Quitó una mota de polvo de su sombrero, sonrió tranquilamente al millonario y salió de la habitación. Sin embargo, mientras bajaba la escalera, desapareció parte de la confianza que expresaba su rostro.
«Todo está muy bien —dijo para sí—, pero hay dificultades, grandes dificultades.»
Al salir del hotel, se detuvo bruscamente. Había un coche parado ante la puerta. Lo ocupaba Katherine Grey, y Derek Kettering, apoyado en la portezuela hablaba animadamente con la joven. Al cabo de unos momentos, el coche partió y Derek Kettering se quedó mirando cómo se alejaba. La expresión de su rostro era extraña. De pronto se encogió de hombros impaciente y exhaló un suspiro y, al darse la vuelta, se encontró a Hercule Poirot. A pesar suyo, dio un respingo. Los dos hombres se miraron. Poirot muy tranquilo, y Derek con un aire de desafío bienhumorado. Había un trasfondo burlón en la voz de Derek cuando preguntó despreocupado y enarcando las cejas:
—Es encantadora, ¿verdad? —su actitud era completamente natural.
—Sí —afirmó Poirot pensativo—, eso describe a mademoiselle Katherine a la perfección. Esa es una frase muy inglesa y mademoiselle Katherine también es muy inglesa.
Derek permaneció inmóvil sin responder.
—Y además es muy simpathique, ¿no es así?.
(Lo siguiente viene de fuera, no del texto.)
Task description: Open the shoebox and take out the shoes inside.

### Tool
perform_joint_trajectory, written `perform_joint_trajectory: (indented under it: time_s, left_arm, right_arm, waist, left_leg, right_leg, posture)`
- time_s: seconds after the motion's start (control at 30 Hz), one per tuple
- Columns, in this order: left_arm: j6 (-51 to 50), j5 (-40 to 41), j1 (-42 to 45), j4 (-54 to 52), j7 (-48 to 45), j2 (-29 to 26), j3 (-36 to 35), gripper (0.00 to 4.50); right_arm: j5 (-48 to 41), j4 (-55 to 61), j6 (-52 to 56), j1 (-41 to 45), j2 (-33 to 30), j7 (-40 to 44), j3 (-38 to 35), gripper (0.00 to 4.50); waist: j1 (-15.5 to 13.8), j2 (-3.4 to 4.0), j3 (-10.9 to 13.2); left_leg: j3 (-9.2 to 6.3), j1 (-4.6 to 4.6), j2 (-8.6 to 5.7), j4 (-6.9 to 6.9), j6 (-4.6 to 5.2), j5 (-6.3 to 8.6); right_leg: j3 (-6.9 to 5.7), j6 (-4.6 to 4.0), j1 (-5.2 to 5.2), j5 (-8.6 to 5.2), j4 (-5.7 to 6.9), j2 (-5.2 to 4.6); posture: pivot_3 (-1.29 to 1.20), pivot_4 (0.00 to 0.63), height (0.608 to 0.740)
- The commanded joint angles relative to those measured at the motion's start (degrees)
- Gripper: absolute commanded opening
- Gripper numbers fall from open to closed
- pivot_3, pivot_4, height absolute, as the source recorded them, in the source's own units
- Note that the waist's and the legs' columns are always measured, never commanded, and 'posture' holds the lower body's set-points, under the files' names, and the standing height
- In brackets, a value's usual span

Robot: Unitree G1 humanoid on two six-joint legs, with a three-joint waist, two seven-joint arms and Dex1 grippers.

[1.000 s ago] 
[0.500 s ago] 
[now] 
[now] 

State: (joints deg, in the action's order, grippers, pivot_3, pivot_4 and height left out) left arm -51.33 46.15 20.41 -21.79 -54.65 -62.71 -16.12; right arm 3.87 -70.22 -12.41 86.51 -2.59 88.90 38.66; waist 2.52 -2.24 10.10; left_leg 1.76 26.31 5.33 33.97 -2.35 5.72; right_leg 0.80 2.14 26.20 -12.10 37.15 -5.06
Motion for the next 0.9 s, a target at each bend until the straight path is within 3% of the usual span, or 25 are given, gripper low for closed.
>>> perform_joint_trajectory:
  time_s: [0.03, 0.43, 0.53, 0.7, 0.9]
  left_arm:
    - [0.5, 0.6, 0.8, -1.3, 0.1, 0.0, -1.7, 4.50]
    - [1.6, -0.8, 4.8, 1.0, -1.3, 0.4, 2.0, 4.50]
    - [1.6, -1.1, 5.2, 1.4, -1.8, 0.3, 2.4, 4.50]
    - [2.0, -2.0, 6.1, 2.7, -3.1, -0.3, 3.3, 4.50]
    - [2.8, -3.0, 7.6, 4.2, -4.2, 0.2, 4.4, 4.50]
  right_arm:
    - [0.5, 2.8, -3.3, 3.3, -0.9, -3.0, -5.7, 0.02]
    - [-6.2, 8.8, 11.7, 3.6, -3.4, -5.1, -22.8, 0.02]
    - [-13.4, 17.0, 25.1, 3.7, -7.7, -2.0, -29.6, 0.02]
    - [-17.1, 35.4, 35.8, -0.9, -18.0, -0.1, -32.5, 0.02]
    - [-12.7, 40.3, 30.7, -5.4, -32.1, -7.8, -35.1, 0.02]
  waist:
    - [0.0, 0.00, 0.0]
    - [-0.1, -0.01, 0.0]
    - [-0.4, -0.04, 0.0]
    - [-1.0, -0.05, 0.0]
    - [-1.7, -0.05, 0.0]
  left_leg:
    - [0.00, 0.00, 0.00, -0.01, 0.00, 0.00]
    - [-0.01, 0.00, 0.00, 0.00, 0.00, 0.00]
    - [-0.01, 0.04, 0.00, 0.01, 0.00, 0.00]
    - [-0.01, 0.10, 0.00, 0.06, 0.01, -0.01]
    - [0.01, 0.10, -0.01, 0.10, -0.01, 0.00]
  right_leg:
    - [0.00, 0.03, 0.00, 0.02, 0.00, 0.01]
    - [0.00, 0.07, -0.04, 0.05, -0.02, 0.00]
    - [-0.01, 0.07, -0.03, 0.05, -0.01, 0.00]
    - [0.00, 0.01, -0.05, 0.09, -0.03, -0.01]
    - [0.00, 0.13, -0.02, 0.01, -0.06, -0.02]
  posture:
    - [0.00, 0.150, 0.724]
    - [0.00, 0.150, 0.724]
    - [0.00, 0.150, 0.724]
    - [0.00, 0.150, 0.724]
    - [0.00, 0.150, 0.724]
—Sí, en realidad no hay muchas como ella —contestó Derek. Lo dijo con voz muy suave, casi para sí mismo.
Poirot asintió. Entonces se inclinó hacia el otro y le hablo con otro tono, con un tono grave que era completamente nuevo para Derek.
—Perdone, Mr. Kettering, si un viejo le dice algo que tal vez considere impertinente. Hay un proverbio inglés que me gustaría recordarle. Dice así: «Antes de empezar un nuevo amor se debe liquidar el antiguo».
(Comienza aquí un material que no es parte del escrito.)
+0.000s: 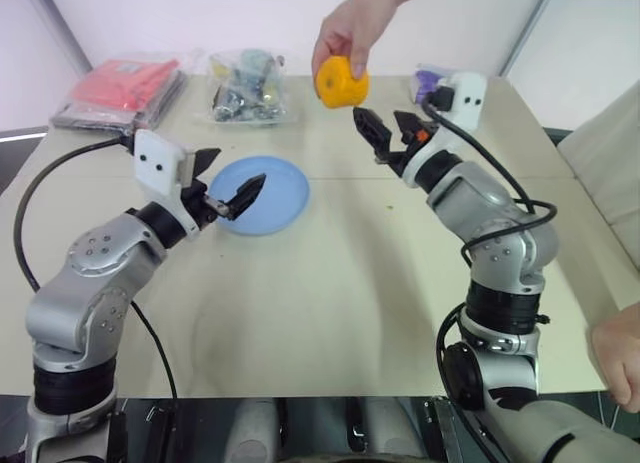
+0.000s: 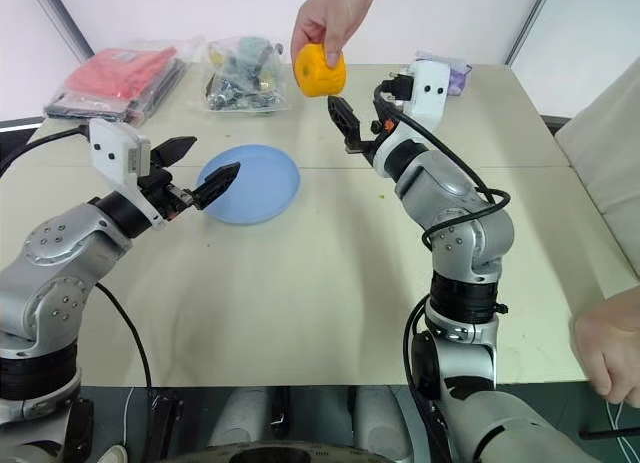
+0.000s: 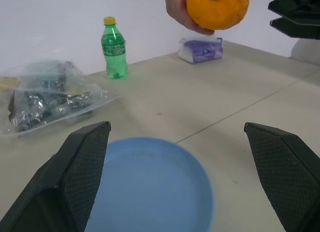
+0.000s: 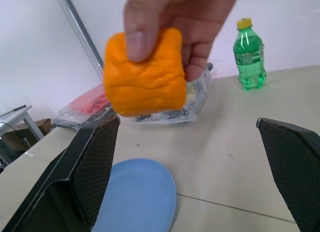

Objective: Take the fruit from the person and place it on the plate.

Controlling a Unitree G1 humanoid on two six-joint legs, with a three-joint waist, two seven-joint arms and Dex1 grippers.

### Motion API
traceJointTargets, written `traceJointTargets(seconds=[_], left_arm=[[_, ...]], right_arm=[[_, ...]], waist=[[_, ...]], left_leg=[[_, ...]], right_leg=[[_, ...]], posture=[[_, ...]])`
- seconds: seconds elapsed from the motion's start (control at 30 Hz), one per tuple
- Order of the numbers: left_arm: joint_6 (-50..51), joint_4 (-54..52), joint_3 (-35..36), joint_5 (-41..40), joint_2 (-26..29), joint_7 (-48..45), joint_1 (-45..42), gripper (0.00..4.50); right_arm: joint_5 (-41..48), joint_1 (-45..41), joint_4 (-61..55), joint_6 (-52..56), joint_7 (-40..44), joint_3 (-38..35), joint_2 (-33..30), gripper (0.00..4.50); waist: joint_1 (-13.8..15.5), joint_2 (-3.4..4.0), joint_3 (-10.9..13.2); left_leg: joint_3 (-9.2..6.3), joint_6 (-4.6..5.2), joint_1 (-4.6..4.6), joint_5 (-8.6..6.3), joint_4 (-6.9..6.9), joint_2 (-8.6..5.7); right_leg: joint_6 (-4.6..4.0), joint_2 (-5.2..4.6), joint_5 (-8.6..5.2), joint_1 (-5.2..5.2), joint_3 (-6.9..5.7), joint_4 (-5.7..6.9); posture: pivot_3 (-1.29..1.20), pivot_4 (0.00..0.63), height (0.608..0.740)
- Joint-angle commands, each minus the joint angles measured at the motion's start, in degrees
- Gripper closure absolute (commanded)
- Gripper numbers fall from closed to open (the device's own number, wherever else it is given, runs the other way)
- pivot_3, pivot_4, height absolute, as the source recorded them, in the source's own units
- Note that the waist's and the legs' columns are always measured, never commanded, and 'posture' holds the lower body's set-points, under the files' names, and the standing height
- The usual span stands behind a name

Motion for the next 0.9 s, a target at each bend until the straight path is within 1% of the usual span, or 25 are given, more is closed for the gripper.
traceJointTargets(seconds=[0.03, 0.2, 0.57, 0.7, 0.9], left_arm=[[-1.1, -1.8, 0.7, 0.1, -0.1, 0.6, -0.9, 0.02], [-1.1, -2.3, 0.9, 0.2, -0.1, 0.9, -0.5, 0.02], [-0.9, -3.3, 0.9, 0.0, -0.4, 1.9, -0.1, 0.02], [-0.7, -3.6, 0.5, -0.1, -0.6, 2.3, -0.2, 0.02], [-0.4, -3.9, 0.5, -0.2, -0.6, 2.5, -0.4, 0.02]], right_arm=[[0.4, -3.2, 1.2, -2.8, 0.6, 0.1, 1.1, 0.00], [0.0, -5.2, 4.1, -4.5, 1.8, 1.3, 1.7, 0.00], [-1.0, -6.2, 6.3, -6.5, 3.2, 3.8, 2.9, 0.00], [-2.8, -8.6, 11.5, -10.3, 4.2, 3.7, 3.0, 0.00], [-4.3, -11.2, 16.2, -14.0, 5.3, 3.8, 3.2, 0.00]], waist=[[-0.2, 0.00, 0.0], [-0.1, 0.00, 0.0], [-0.1, 0.00, 0.0], [-0.1, 0.00, 0.0], [-0.1, 0.01, 0.0]], left_leg=[[0.00, 0.00, 0.00, 0.00, -0.01, 0.01], [0.01, 0.00, 0.00, 0.00, -0.02, 0.02], [0.01, 0.00, -0.01, 0.00, -0.02, 0.01], [0.01, 0.00, -0.01, 0.00, -0.02, 0.01], [0.02, 0.00, -0.01, 0.00, -0.03, 0.01]], right_leg=[[0.00, 0.02, 0.00, -0.02, 0.00, 0.00], [0.00, 0.01, 0.00, -0.02, 0.00, 0.00], [0.00, -0.01, 0.00, -0.02, 0.00, 0.00], [0.00, -0.01, 0.00, -0.02, 0.00, 0.00], [0.00, -0.01, 0.00, -0.03, 0.00, -0.02]], posture=[[0.00, 0.150, 0.731], [0.00, 0.150, 0.731], [0.00, 0.150, 0.731], [0.00, 0.150, 0.731], [0.00, 0.150, 0.731]])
Kettering se volvió furioso.
—¿Qué diablos quiere usted decir?.
—Se enfada usted conmigo —dijo Poirot con serenidad—. Lo suponía. Lo que he querido decir es que hay otro coche esperando con otra señorita dentro. Si vuelve usted la cabeza lo verá.
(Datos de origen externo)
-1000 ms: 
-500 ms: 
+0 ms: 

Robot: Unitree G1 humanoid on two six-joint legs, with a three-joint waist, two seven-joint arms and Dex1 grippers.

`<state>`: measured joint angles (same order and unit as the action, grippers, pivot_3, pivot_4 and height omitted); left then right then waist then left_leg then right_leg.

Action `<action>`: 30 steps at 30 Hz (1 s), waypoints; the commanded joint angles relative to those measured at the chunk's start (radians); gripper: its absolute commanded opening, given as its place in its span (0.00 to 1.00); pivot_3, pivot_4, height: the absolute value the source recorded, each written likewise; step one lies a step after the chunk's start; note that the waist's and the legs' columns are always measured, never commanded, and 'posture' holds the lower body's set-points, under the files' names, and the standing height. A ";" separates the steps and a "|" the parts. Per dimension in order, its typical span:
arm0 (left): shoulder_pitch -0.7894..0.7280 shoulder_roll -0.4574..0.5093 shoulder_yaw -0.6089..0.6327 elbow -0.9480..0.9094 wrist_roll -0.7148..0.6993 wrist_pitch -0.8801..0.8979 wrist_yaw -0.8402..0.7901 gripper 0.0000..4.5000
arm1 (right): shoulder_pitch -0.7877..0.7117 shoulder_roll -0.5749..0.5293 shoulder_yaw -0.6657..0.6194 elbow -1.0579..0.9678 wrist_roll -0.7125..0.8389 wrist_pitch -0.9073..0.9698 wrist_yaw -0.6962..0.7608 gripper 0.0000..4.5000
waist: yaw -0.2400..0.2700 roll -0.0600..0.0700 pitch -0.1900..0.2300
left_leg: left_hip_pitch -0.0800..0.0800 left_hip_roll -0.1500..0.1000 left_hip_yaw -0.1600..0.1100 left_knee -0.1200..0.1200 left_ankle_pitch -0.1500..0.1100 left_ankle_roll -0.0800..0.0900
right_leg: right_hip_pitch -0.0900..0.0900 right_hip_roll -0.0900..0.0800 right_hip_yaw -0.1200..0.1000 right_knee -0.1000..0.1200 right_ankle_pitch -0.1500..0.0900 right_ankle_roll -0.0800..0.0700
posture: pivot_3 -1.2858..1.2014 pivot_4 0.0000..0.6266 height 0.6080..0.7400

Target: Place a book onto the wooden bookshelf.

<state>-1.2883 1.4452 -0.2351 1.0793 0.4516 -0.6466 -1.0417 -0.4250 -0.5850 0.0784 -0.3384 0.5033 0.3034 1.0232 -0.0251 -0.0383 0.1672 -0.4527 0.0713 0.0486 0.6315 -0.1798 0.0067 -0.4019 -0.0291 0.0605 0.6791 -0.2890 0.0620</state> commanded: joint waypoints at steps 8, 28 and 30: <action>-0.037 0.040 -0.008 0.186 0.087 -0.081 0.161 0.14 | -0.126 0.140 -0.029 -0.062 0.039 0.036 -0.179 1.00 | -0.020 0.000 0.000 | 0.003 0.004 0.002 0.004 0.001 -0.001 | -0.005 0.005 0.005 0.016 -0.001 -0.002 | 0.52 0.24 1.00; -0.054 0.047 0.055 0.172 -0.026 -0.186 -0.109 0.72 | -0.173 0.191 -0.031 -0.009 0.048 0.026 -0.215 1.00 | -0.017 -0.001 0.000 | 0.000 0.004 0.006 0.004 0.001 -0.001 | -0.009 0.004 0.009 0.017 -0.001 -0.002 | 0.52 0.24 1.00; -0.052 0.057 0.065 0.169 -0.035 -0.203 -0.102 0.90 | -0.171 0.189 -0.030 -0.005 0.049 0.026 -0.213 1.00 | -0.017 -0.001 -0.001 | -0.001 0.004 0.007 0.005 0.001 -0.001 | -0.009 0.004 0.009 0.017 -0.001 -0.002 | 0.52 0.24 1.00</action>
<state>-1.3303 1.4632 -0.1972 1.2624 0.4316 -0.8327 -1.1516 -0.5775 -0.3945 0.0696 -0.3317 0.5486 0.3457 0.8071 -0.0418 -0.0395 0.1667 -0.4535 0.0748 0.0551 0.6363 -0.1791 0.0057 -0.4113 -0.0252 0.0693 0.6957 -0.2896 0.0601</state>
Derek se dio la vuelta y enrojeció de cólera.
—¡Maldita Mirelle...! —masculló—. Voy...
Poirot le detuvo.
—¿Cree usted prudente lo que va a hacer? —le advirtió. Sus ojos brillaron con una luz verde. Pero Derek no estaba para consejos. La cólera le había trastornado por completo.
—He roto con ella para siempre y ella lo sabe —gritó airado.
—Sí, usted habrá roto con ella, pero ¿ella ha roto con usted?.
Kettering soltó una desagradable carcajada.
—Por poco que pueda, no querrá romper con dos millones de libras —replicó en tono brutal—. Dejaría de ser Mirelle si lo hiciese.